Brunei laywer disbarred from practice


BANDAR SERI BEGAWAN (Borneo Bulletin/Asia News Network): The Court of three Justices of the Supreme Court who convened for the first time in Brunei, on Wednesday (Nov 30)ordered lawyer Rozaiman Abdul Rahman (pic) be struck off the rolls of Advocates and Solicitors of the Supreme Court of Brunei Darussalam. This means Rozaiman can no longer act as a lawyer.

Rozaiman was the Brunei Law Society President from 2014 to 2017, the immediate past president from 2018 to 2019 and the vice president from 2021 till he stepped down following a complaint.

He was the sole proprietor of the law firm ZICO RAR which then changed its name to Rozaiman Abdul Rahman Advocates and Solicitors.

The landmark case follows a complaint lodged in early 2021 by a client, Nadzaty Azma Abdul Azeez, who was also a family friend.

In 2015, Nadzaty Azma engaged Rozaiman to act against two individuals for defamation.

The court on Wednesday set out that “she paid him BND5,000 in advance for the work he was to undertake as her counsel and adviser”.

“Apart from any damages and costs claimed by her she was particularly anxious to obtain an open public apology,” the court said.

“The action made slow progress” and the complainant became “somewhat anxious as to its progress”.

“Her concern was well founded,” the court further thought.

It was also in the court’s findings that “what had happened, on the initiative of Rozaiman alone, without any recourse to, instructions from or honest information to her, was that he proceeded to negotiate with the defendants’ solicitors in order to obtain a settlement out of court”.

It was further revealed that Rozaiman had accepted BND7,000 “on behalf of his client and created, entirely unknown to his client, the essential court documents to compromise his client’s claim comprehensively.

“At no stage had he communicated to her any aspect of the negotiations and his final, arbitrary actions”.

The court stated that after “settling” the matter, Rozaiman “maintained the subterfuge that the court action was still in being but delayed by pressures within the court system”.

The court then referred to a series of WhatsApp messages between Nadzaty Azma and Rozaiman showing Rozaiman’s continued deception that his client’s court action was still active when in fact he had “settled” it.

The court found that Rozaiman had committed “gross misconduct and dishonesty” and that there were no mitigating factors.

The court added that Rozaiman’s conduct “has all the features necessary to bring it within the category of the worst instances of a lawyer’s breaches of the code of conduct of his profession, with significant degrees of deceit and dishonesty”.

The court endorses the conclusion by the Disciplinary Committee who initially heard this matter that “it became apparent to the committee that his (Rozaiman’s) readiness to plead guilty may have arisen not out of a sense of remorse, but rather an attempt to avoid further and detailed inquiry into the facts of the matter”.

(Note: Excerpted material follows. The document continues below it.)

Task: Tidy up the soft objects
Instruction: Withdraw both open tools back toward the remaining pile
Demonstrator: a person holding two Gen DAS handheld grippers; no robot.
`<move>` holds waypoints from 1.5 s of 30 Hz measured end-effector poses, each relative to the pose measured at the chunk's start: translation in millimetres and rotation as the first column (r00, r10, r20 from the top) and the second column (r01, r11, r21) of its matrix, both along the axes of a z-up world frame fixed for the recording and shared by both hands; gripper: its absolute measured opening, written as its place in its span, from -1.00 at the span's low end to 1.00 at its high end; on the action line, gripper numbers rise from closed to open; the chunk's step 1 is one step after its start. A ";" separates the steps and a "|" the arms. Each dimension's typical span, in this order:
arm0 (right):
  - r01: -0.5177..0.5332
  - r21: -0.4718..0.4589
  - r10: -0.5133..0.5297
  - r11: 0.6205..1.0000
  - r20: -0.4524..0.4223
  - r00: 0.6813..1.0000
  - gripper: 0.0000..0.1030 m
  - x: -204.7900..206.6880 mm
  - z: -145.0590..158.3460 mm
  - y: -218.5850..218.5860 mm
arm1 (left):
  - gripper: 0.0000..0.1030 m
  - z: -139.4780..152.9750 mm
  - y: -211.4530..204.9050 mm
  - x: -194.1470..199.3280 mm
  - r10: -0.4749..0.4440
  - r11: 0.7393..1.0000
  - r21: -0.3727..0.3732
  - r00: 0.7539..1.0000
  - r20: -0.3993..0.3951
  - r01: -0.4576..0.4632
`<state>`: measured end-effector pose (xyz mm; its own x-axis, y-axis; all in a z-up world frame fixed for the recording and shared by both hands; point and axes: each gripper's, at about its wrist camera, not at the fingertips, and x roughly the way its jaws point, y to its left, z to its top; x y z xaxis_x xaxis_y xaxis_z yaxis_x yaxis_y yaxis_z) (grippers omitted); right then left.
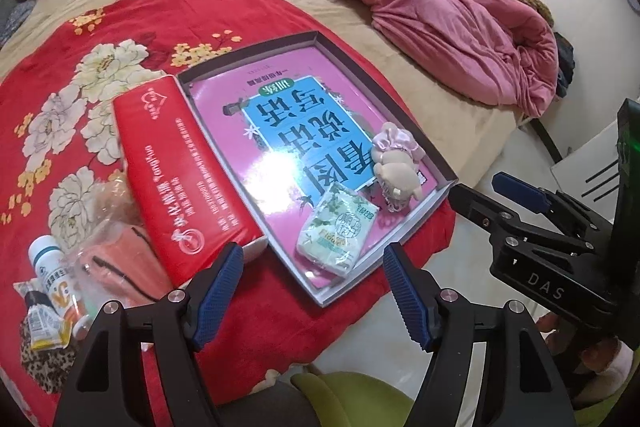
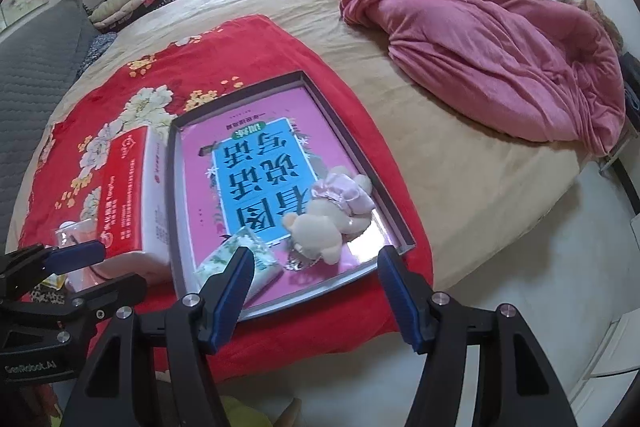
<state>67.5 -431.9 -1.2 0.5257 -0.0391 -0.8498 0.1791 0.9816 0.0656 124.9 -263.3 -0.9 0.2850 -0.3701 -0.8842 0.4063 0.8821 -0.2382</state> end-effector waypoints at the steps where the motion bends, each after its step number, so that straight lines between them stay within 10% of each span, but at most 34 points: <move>1: -0.002 -0.005 0.002 1.000 0.003 1.000 0.23 -0.8 1.7 1.6 | 0.44 1.7 2.5 -1.4 0.003 1.000 -0.004 1.000 0.004 -0.003; 45: -0.093 -0.016 0.094 0.996 0.203 0.975 0.43 -32.8 83.5 79.3 | 0.48 62.3 125.8 -50.6 0.199 0.980 -0.060 0.968 0.153 -0.192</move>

Rozaiman filed a late written submission the day before the court was to rule arguing that at best he was negligent and had not acted dishonestly.

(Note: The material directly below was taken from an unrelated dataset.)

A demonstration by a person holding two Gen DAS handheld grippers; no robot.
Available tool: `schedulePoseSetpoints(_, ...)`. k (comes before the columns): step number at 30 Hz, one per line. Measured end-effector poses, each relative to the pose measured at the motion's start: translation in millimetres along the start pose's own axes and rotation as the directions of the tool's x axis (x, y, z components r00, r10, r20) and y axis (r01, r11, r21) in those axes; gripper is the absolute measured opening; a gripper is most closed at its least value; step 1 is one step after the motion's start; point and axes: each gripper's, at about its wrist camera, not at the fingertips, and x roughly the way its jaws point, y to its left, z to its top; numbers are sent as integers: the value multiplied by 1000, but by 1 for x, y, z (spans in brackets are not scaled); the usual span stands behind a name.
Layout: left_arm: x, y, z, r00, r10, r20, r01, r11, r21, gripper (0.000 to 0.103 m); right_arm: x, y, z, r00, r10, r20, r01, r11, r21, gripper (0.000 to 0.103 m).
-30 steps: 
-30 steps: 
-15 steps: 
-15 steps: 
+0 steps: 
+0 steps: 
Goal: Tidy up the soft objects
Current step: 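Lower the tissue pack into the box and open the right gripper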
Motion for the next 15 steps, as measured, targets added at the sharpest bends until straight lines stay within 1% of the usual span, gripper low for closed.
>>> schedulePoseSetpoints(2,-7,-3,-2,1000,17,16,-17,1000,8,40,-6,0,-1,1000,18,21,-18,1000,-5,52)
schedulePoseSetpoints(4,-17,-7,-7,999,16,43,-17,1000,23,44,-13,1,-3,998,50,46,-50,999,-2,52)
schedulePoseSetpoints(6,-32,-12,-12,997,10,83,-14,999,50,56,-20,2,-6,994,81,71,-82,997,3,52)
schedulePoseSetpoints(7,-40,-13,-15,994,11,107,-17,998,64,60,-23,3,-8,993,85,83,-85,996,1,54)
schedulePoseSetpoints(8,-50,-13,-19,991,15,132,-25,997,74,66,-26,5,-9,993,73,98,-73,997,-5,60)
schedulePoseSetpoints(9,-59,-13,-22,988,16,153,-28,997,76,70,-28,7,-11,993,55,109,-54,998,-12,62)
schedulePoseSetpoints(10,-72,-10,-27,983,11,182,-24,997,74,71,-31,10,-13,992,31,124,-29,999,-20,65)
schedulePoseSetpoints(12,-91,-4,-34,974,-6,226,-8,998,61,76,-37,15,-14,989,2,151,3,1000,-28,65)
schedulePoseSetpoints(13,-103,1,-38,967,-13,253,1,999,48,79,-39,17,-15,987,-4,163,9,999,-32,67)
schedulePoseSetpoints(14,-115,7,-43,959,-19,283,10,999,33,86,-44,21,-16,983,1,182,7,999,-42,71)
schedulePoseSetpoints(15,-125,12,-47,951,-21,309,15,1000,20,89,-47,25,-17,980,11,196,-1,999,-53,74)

The court dismisses this submission, stating, “(Rozaiman) had failed to realise that the fraudulent aspects of his behaviour were wide ranging: he deceived the court, he deceived his client, he was at least a party to the forgery of her signature and he lied to her on the phone.

“None of his actions can be remotely described as negligent, or in the interest of his erstwhile client. His consideration of what may or may not have given rise to any risks in Nadzaty Azma’s litigation is irrelevant and arrant nonsense. His submission is utterly devoid of any merit or logic.”

The Law Society suggested Rozaiman be given a suspension from practice for a period of three years, but the court disagreed stating, “Public interest and the interest of the legal profession, as well as the founding principles of our legal system, demand the severest penalty.”

The court applied “the time-honoured professional principles in the need to uphold public confidence in the administration of justice and in the integrity of the legal profession; to protect the public who are dependent on solicitors in the administration of justice, to deter similar offences being committed by the errant solicitor, or by other like-minded solicitors; and to punish the errant solicitor for his misconduct and dishonesty”.

Rozaiman was further ordered to pay costs with the court stating: “It is right that he should also be condemned in respect of the costs of the Law Society including these judicial proceedings.”

The Law Society was represented by Yusof Halim and Anlan Hee of Messrs Yusof Halim and Partners. Chief Justice Dato Seri Paduka Steven Chong, President of the Court of Appeal Justice Michael Peter Burrell and Justice Conrad Seagroatt sat in the proceedings.